I mean, the fact that you take care of your mom who was a tarot card reader, I'm sure she tells you all the time how proud she is and thankful, which, I mean, talk about how gratifying that could be.
But what is an unlimited possibility in your life, that moment that sticks out to you?
Well, you just mentioned one. I've supported my mother's, the huge source of happiness for me.
You know, and as I mentioned earlier in the podcast, I'm planning a family.
I'm late at this game, but I'm planning a family.
So I'm really looking forward to seeing the types of souls that will surface and how I could, you know, help them be, you know, optimized human beings.
So I'm looking forward to that.
But also, I realize that, you know, these souls come with their own personalities,
and there's only so much shaping I can do.
So I think that's the blessing that comes from, you know, getting older.
You realize that you can't control a lot of things.
I still try to control things, but I have, you know, as years go by, I let things go.
Do you think a big part of your success is the fact that you, I can tell, are very grounded.
And it seems, at least it seems like you are very grounded to me.
You're very humble.
It seems you're very connected within yourself, which I don't think, you know,
you look really not stressed.
Even if you might be stressed, which I'm sure you stress out, you know, you have a lot
of stressful things, pressures, but you appear to me as if you are very relaxed and grounded.
And I think that's not so common.
and with entrepreneurs C-suite until much later in life, like you mentioned.
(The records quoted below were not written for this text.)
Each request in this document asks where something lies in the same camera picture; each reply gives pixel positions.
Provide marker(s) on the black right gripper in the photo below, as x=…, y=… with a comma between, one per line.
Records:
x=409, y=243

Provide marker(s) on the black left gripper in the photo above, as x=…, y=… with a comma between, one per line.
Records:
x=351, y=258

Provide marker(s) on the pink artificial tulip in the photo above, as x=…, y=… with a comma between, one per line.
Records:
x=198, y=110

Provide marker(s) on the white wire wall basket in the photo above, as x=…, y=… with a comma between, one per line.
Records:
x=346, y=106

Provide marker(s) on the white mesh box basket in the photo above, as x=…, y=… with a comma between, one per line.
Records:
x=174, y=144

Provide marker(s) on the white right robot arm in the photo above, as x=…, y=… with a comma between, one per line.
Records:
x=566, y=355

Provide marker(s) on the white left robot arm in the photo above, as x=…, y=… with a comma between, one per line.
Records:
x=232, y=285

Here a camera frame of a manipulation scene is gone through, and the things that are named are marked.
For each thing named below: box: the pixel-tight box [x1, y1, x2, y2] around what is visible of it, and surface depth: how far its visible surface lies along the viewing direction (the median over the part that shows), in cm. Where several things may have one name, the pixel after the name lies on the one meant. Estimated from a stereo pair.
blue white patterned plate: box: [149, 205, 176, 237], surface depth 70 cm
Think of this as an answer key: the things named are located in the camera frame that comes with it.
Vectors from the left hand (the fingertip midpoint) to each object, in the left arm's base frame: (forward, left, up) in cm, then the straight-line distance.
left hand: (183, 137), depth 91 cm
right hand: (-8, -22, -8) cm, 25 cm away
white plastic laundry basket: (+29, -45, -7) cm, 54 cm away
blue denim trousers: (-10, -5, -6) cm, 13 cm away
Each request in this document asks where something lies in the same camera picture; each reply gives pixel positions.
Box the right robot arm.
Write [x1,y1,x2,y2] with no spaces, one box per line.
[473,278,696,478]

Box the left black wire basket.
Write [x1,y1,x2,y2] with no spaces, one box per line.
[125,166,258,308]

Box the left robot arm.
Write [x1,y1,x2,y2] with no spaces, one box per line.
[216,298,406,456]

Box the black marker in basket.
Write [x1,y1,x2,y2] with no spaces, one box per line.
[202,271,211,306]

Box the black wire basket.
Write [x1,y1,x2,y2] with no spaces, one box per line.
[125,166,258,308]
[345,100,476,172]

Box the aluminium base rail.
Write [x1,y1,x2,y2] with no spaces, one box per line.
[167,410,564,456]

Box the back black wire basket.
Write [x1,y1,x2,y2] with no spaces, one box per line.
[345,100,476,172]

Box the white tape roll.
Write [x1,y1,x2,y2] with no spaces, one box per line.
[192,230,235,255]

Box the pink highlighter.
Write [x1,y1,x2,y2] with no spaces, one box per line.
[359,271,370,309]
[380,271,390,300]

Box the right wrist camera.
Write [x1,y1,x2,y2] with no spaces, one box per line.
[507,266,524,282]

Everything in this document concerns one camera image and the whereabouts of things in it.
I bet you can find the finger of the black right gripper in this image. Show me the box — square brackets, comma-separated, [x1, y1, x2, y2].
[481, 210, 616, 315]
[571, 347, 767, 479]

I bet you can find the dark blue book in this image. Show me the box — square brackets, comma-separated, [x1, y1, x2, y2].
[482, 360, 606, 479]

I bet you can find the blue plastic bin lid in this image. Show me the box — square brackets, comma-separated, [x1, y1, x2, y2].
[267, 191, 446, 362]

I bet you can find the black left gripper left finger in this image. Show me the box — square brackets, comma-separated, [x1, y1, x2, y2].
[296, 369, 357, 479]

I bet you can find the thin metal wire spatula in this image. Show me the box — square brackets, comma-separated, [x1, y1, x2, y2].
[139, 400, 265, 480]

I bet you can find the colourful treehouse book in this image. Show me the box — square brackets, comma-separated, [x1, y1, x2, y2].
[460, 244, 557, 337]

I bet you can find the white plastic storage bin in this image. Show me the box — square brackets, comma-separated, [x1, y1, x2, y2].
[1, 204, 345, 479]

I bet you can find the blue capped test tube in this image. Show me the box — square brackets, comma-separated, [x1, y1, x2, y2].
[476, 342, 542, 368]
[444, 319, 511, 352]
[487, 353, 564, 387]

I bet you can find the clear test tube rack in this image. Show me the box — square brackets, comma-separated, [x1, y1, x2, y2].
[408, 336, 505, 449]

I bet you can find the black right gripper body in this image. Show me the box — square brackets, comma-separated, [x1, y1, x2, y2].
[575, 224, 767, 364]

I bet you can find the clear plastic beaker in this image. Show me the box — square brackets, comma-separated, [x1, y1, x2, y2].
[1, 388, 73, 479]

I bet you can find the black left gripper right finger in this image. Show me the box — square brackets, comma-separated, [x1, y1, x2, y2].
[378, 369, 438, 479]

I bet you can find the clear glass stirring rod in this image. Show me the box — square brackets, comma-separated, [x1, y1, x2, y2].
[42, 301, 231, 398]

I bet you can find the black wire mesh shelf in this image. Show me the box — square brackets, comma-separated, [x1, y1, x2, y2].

It's something you have to
learn. But has that something that's always been? Or is that piece of you a big part of your success now?
Well, I'm not going to, you know, I definitely think about work a lot during my off hours and I
spiral sometimes. And sometimes I'm a bit absent-minded to what's happening around me because I'm
thinking about work constantly. So maybe that's a form of stress. But I think definitely,
again, I can't, sometimes I'm told that's not very CEO like and I just, I don't give an F
sometimes. I'm just, I'm at a point where like I'll just basically, I would like to just rather,
I'd rather just be unscripted and say what's on my mind than then just be the mold.
I don't want to be part of the mold.
that be who you are.
Sam, I learned a lot today.
And what an incredible journey you've had.
This is why we have Founder's Story.
And I hope there's somebody who's listening, watching was just like you before.
And they see you and like, wow, I'm going to be like Sam one day.
And on top of that, in 20 years from now, I'm going to say, look, the king, the king of Bit Digital, the king of crypto, the king of AI, Sam, I remember when I talk.
I remember what I had.
You know.
Not the thing of anything. Just letting you know.
No, this is a big great. Sam. I appreciate your time today. And thank you so much for joining us.
Yeah, thanks for having me. I appreciate it.